> Work required:
In how many lines of these records does the word "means" appear? Give the number by itself.

> Records provided:
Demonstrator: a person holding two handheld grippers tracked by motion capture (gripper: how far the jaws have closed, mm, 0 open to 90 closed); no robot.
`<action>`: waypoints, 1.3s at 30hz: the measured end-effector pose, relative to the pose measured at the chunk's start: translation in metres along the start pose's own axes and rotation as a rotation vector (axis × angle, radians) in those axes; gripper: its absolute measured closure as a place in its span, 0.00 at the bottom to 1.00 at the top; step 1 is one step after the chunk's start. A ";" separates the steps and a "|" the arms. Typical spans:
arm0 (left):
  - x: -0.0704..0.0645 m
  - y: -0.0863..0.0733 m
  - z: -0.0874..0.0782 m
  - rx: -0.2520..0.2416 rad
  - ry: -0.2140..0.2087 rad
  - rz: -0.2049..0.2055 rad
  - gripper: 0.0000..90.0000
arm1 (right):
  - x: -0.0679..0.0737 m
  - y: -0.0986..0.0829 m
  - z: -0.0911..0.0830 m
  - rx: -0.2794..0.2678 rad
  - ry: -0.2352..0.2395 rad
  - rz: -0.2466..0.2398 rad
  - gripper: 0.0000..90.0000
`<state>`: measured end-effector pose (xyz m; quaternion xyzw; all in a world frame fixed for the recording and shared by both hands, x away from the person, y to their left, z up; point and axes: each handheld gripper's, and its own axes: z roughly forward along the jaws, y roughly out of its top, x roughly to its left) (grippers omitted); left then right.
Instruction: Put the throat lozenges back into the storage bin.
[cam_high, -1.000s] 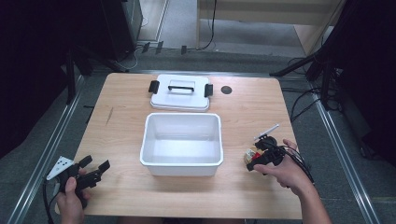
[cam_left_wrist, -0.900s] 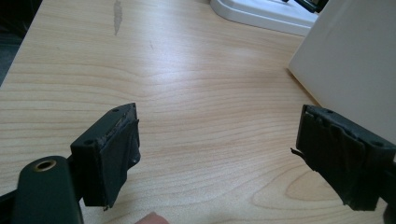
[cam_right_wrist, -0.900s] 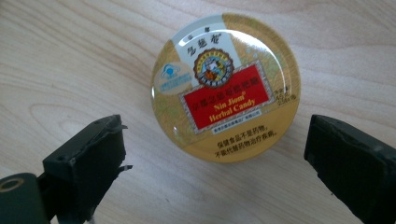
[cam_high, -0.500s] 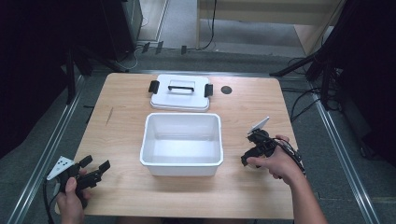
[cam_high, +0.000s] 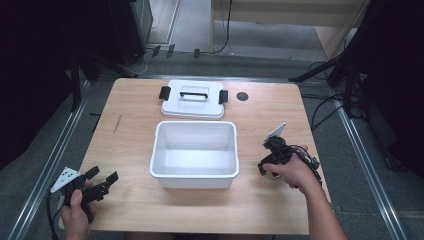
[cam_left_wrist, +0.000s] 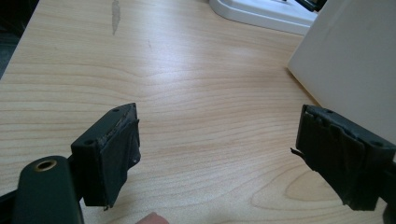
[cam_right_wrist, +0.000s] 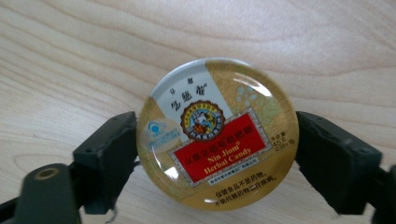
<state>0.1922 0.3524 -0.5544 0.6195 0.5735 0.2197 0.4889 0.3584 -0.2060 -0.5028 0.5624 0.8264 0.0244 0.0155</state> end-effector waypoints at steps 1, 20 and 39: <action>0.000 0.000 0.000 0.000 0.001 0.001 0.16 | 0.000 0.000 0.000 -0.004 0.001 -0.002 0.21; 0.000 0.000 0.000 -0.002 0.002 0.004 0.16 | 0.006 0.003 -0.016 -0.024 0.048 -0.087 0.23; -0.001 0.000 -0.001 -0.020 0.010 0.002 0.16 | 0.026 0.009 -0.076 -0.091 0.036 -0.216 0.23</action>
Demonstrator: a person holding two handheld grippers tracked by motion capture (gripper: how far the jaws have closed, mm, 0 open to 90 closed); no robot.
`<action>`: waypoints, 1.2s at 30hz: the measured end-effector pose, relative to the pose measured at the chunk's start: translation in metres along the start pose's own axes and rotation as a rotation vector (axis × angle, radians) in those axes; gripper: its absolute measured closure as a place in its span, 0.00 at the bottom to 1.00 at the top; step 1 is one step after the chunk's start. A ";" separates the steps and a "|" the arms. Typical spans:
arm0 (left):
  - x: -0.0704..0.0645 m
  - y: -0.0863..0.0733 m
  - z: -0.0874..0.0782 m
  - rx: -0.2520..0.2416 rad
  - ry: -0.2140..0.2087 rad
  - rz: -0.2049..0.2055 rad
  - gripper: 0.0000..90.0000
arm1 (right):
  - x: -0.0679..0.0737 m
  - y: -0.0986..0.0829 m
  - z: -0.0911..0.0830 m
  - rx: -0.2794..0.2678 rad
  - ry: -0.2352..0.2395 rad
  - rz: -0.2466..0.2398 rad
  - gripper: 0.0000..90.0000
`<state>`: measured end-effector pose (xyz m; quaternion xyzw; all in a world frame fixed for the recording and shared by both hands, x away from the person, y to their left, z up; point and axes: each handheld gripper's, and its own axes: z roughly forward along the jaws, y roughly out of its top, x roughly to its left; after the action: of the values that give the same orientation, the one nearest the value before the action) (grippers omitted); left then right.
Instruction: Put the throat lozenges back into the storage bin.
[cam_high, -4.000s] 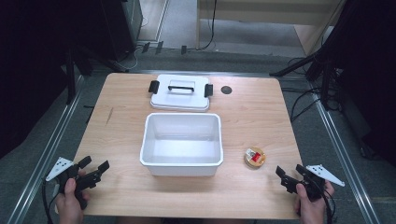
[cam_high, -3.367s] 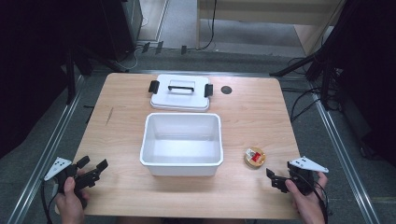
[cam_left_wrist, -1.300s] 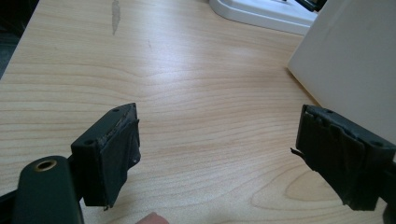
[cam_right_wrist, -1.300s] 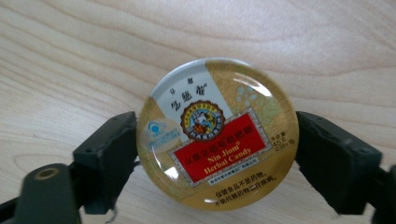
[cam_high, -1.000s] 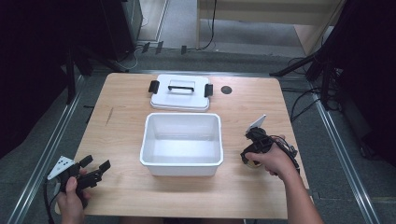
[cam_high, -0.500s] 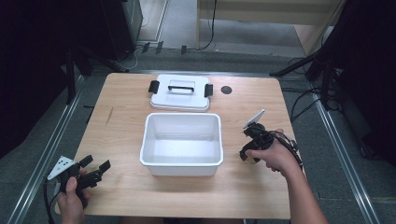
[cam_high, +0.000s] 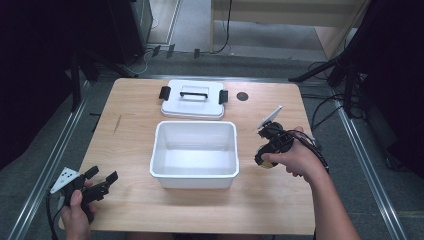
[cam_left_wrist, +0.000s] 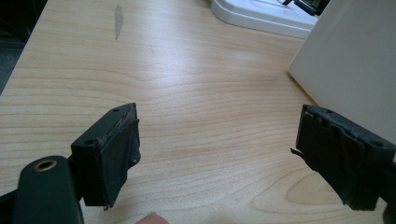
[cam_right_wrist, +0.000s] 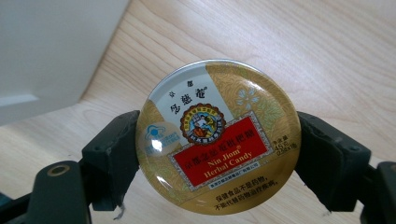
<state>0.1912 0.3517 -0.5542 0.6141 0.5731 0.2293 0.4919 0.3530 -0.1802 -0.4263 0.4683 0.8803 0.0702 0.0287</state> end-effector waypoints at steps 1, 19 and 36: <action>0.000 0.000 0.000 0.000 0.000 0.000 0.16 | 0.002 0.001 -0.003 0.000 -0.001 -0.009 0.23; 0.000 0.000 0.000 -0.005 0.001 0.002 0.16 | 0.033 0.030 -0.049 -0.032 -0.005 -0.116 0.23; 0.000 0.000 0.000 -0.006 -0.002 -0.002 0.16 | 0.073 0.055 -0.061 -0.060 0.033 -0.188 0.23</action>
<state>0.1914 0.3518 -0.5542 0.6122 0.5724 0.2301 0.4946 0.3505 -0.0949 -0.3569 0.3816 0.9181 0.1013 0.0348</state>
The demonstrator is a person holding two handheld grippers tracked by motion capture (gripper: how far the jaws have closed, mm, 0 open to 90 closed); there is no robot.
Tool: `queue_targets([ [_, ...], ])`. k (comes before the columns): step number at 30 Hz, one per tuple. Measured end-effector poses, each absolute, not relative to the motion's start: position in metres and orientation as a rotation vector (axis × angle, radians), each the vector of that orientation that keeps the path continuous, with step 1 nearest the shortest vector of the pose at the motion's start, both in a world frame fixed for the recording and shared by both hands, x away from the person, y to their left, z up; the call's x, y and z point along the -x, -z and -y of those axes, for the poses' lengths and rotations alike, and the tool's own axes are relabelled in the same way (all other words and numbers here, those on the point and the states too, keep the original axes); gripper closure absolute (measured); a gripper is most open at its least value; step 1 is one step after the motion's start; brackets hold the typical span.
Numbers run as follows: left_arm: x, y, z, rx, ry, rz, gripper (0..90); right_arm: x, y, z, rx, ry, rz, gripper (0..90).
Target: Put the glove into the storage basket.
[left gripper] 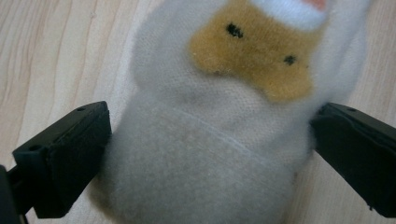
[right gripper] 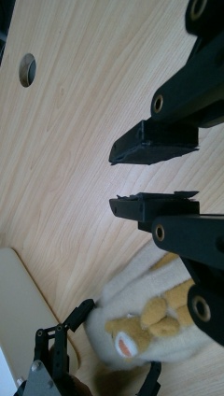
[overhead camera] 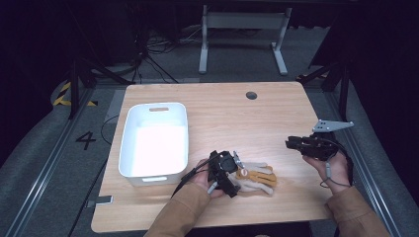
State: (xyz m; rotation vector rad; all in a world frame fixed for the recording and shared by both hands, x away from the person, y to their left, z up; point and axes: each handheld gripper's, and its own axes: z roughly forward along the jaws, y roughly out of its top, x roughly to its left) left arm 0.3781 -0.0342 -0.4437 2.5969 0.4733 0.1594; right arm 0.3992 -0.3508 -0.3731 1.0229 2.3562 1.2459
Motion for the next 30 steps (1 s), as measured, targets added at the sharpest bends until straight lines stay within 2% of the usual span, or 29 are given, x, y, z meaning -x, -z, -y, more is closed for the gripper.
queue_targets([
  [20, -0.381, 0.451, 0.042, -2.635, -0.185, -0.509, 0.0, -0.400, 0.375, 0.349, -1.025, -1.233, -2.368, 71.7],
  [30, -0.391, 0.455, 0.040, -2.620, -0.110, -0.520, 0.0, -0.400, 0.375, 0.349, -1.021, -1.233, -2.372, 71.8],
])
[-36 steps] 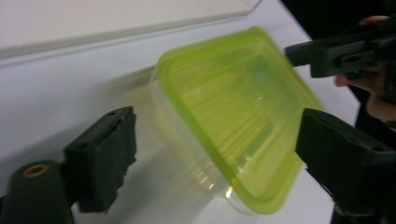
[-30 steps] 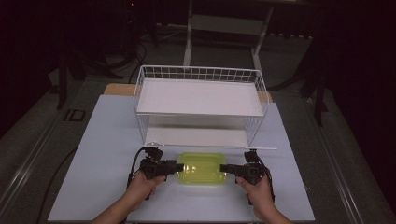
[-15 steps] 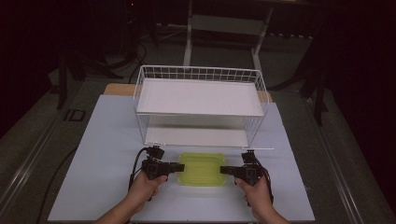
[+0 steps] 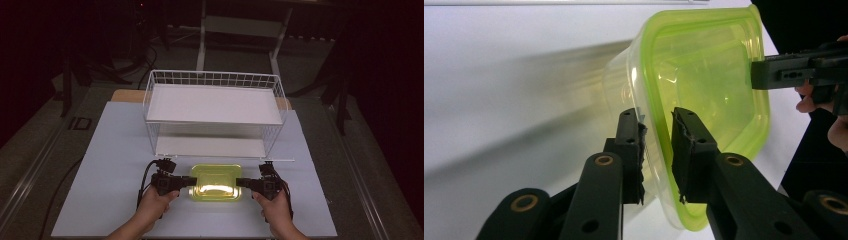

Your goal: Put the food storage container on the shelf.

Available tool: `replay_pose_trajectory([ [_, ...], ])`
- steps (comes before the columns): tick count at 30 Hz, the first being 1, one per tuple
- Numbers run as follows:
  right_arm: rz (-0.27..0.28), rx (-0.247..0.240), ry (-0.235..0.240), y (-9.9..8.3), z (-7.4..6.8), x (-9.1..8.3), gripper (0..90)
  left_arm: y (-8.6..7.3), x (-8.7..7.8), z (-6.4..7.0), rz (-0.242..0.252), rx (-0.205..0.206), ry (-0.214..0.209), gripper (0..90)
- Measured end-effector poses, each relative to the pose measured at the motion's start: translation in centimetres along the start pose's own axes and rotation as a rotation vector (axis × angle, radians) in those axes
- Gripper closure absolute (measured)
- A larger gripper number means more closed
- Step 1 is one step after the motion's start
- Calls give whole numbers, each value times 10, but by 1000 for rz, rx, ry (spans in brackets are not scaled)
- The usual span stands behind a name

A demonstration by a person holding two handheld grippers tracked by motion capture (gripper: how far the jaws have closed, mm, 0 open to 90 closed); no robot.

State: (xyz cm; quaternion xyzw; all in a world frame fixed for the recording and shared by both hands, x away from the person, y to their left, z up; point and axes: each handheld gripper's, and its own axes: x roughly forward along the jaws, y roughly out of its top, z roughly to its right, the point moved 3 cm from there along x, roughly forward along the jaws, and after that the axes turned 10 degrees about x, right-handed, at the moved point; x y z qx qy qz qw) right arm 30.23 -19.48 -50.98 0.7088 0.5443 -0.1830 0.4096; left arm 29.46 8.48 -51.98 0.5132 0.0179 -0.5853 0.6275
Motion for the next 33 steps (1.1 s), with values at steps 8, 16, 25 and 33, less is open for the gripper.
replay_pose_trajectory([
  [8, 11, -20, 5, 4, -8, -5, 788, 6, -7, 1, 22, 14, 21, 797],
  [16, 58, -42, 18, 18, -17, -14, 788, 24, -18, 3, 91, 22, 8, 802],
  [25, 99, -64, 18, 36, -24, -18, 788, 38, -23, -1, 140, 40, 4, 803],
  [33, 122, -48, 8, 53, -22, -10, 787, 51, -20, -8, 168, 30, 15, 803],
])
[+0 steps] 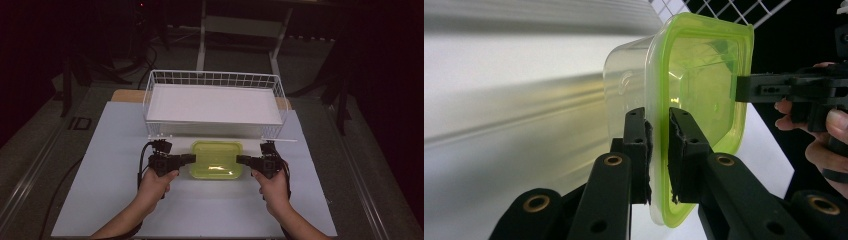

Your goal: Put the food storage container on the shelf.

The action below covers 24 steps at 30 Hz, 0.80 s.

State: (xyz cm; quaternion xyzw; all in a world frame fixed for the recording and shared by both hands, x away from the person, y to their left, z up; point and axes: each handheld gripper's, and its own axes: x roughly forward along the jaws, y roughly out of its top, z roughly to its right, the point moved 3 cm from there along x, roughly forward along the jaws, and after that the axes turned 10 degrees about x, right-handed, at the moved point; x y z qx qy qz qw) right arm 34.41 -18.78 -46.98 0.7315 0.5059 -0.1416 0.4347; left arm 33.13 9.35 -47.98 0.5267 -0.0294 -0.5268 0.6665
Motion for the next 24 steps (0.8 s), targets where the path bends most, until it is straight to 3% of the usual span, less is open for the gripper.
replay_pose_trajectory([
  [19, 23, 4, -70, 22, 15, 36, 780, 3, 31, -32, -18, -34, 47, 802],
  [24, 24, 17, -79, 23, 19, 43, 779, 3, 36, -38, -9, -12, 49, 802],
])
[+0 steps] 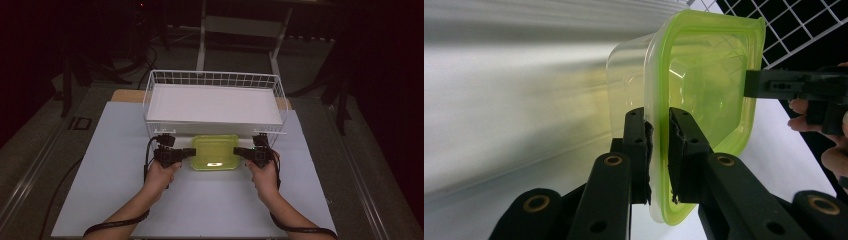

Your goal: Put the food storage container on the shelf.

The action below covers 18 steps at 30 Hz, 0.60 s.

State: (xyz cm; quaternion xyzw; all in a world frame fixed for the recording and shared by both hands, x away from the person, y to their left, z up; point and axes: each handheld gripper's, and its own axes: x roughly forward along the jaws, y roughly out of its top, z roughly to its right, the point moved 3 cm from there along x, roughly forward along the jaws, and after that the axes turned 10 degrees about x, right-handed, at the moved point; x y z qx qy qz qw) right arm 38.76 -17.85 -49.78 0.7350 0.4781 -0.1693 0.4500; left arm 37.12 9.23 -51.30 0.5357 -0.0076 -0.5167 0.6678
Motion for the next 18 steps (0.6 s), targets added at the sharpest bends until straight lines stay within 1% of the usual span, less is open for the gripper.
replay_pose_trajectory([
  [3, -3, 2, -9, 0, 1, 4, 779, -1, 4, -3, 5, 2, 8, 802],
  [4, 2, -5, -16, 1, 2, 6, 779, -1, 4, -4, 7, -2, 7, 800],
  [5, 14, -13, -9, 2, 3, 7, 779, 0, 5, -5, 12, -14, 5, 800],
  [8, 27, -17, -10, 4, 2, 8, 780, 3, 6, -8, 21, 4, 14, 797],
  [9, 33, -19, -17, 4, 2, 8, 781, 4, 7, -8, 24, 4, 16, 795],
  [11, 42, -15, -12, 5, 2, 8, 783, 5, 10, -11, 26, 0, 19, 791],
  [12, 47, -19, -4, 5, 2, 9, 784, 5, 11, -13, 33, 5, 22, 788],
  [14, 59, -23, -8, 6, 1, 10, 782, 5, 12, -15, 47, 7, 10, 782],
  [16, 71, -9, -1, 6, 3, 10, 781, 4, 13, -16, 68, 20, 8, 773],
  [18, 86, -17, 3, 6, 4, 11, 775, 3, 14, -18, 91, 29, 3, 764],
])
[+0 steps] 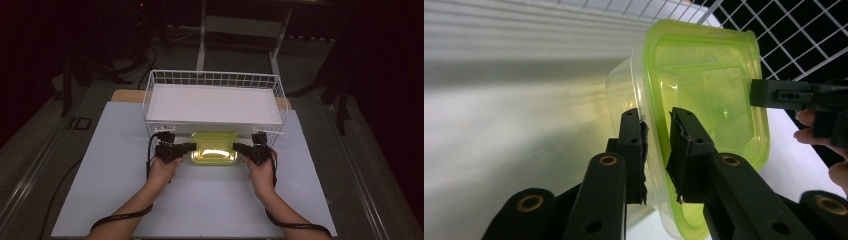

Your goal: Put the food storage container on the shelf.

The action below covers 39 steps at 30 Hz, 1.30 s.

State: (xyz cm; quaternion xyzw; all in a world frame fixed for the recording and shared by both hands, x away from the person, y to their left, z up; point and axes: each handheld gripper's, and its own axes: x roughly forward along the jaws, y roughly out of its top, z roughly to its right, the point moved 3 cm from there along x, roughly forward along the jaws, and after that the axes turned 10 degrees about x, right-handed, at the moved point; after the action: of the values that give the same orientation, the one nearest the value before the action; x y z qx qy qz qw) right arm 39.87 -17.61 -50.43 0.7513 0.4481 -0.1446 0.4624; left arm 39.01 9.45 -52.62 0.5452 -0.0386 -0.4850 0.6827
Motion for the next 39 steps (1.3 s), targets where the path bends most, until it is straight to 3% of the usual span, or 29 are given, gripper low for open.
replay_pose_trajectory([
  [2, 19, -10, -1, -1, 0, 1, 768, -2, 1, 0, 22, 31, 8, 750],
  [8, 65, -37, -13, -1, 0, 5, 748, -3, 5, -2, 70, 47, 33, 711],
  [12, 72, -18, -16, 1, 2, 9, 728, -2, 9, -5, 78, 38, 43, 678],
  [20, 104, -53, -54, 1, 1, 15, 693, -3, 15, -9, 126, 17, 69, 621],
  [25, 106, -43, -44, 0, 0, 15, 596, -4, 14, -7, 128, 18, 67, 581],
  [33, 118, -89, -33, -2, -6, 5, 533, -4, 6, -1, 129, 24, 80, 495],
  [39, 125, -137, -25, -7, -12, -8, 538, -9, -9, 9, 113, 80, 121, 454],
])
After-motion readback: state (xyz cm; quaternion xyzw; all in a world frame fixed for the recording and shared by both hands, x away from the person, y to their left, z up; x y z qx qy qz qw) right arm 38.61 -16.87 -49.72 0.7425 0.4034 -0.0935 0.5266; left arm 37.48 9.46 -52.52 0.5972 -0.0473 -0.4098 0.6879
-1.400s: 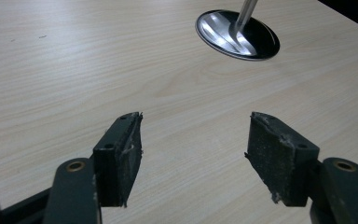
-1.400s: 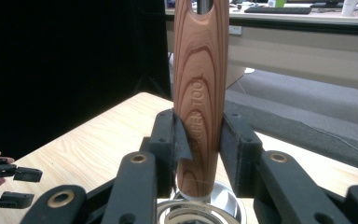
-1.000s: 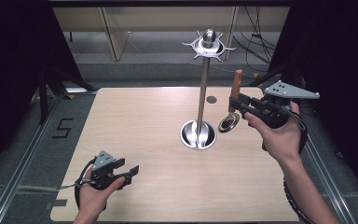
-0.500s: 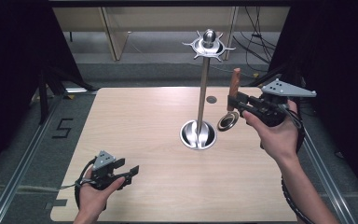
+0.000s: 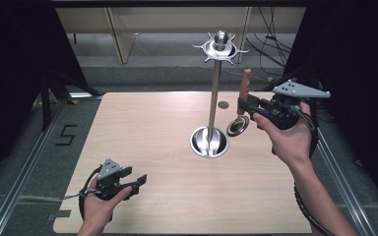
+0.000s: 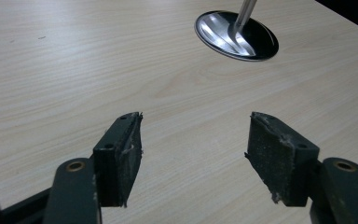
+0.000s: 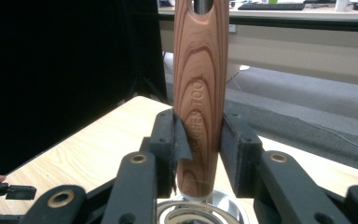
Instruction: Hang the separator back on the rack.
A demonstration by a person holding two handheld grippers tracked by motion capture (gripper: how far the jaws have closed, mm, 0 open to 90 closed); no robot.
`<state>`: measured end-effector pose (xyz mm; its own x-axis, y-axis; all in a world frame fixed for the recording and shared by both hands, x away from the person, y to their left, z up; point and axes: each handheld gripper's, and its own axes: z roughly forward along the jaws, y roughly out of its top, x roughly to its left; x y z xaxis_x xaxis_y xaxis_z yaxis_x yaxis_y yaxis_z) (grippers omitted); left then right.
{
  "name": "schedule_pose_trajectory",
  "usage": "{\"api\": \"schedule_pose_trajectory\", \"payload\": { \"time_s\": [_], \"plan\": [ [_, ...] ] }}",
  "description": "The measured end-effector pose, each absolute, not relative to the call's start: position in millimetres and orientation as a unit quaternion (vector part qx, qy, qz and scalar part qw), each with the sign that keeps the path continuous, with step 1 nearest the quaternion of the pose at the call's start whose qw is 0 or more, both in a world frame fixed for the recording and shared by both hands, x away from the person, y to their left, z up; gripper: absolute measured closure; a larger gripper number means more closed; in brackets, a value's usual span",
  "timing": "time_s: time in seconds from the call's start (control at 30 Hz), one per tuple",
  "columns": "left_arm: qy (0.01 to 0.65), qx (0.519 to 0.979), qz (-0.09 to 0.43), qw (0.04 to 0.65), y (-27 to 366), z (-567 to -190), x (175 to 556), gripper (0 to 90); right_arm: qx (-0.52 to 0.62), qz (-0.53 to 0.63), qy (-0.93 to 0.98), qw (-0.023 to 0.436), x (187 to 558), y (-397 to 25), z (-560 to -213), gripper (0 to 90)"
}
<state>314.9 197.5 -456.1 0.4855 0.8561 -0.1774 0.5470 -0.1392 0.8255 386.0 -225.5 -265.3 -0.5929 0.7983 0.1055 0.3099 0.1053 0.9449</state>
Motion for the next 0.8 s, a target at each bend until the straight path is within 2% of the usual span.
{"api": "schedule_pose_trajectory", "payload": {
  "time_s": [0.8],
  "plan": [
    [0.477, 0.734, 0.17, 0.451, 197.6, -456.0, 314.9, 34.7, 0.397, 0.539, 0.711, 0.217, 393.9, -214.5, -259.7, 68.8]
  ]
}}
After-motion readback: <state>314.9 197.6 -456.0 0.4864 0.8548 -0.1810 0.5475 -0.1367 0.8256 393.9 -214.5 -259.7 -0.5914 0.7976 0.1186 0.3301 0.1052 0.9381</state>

> Task response:
2